Of all my hobbies, tabletop roleplaying has to be my favorite. I know it immediately labels me as a hardcore geek or nerd or whatever you want to call it, but there it is. I’m not afraid to admit what I love.

Over the last 4 months, I’ve been running a D&D 3.5 edition game based on Monte Cook’s Ptolus setting. As I mentioned before, the game has been running online using 37 Signal’s Campfire and Basecamp apps. We’ve had 6 regular players who get together for around 4 evenings every other Saturday evening (early Sunday morning for me). It’s been a lot of fun.

This is the first game I’ve run online like this. So far, I think it’s gone very well. We use two chatrooms—one in character, one out of character. The pace can be slow sometimes as typing takes time and we sometimes have to wait for people to respond. We’re getting a little faster now, so if we’re in the midst of a dungeon crawl we can get threw 3 encounters in an session. The format and speed has forced me to make some changes to my game style. I do more preparation ahead of time (typing up descriptions I can just paste into the chatroom) and lowering the number of encounters, making sure each encounter is more important to the story, more dramatic.

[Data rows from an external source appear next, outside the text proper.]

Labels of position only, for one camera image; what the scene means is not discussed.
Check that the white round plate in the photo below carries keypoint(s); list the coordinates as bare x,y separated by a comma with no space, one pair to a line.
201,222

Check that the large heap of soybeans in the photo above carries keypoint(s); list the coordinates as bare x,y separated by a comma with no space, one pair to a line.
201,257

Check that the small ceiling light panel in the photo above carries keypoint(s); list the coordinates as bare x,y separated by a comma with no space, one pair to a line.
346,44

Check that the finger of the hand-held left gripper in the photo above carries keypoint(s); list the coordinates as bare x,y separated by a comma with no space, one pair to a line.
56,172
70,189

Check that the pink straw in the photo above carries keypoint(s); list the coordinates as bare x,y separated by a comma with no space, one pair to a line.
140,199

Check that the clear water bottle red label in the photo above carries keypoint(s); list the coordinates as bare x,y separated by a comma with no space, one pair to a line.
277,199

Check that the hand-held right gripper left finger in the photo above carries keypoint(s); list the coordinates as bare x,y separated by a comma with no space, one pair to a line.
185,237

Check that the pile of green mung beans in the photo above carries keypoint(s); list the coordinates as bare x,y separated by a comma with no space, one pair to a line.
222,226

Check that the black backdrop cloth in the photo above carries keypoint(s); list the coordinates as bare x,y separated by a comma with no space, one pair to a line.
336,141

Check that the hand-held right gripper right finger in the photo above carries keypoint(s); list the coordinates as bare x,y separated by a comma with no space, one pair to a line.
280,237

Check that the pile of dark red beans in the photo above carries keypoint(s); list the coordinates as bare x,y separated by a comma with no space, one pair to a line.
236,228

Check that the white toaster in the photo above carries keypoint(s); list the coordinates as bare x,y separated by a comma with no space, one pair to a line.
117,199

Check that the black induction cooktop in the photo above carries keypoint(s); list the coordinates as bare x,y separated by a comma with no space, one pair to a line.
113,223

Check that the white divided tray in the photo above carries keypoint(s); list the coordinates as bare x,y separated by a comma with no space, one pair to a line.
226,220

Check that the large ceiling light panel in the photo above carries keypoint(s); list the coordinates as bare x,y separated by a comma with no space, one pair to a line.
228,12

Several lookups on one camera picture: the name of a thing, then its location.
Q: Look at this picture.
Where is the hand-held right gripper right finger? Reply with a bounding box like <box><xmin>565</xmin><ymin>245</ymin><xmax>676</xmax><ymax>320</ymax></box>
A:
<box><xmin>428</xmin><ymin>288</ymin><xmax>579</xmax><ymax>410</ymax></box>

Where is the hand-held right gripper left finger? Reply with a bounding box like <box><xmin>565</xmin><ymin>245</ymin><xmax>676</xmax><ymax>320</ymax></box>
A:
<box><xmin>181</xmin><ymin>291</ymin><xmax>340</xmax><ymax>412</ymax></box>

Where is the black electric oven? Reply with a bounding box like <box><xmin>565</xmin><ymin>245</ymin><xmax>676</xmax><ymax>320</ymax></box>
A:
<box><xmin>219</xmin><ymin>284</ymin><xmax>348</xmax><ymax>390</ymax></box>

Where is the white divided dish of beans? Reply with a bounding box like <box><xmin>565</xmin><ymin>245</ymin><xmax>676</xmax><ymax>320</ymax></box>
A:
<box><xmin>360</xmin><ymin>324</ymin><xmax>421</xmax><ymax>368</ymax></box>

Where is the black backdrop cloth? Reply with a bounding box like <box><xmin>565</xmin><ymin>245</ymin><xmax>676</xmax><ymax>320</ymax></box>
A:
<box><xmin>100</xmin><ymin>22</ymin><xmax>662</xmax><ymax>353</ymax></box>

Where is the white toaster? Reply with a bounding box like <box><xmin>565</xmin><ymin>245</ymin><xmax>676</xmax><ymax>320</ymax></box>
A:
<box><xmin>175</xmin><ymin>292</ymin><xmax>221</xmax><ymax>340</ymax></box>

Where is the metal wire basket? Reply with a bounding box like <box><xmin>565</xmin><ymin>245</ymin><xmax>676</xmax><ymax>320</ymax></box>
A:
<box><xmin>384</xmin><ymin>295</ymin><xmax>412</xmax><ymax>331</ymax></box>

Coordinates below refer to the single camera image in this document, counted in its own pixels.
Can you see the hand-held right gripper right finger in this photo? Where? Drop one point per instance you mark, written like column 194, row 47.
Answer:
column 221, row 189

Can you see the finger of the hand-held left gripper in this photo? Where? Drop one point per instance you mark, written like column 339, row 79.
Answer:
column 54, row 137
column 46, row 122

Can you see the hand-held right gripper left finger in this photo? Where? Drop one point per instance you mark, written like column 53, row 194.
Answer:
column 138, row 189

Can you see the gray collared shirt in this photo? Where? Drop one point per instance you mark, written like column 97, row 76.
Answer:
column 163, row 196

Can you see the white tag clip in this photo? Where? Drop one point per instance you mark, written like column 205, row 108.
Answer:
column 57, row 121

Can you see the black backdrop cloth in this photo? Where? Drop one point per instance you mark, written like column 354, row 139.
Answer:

Despite using a website and chatroom for running the game, I still haven’t been using any other software for the campaign. I’d love to find a decent cross-platform character generator that doesn’t have a horrible user interface (I’m looking at you PCGen ). I’ve been tempted more than once to write my own tools, probably based on Eclipse or Adobe AIR. If you are looking for software, there are some good lists online.

I think Wizard’s decision to provide tools for online tabletop gaming for 4th edition next year is one of the few Good Things to come out of the announcement. However, the quality of their current website has me a bit worried about any online tools WoTC plans on providing (the search on their forums has been turned off for over a year because they don’t know how to scale it for the size of their archives).

I’ll be taking a wait and see approach to 4th edition. I’m not particularly interested in re-purchasing many supplements, but if 4th edition turns out to be a good game on its own, then I’ll probably try it out. Though I’m just as likely to pick up a World of Darkness game or Shadowrun.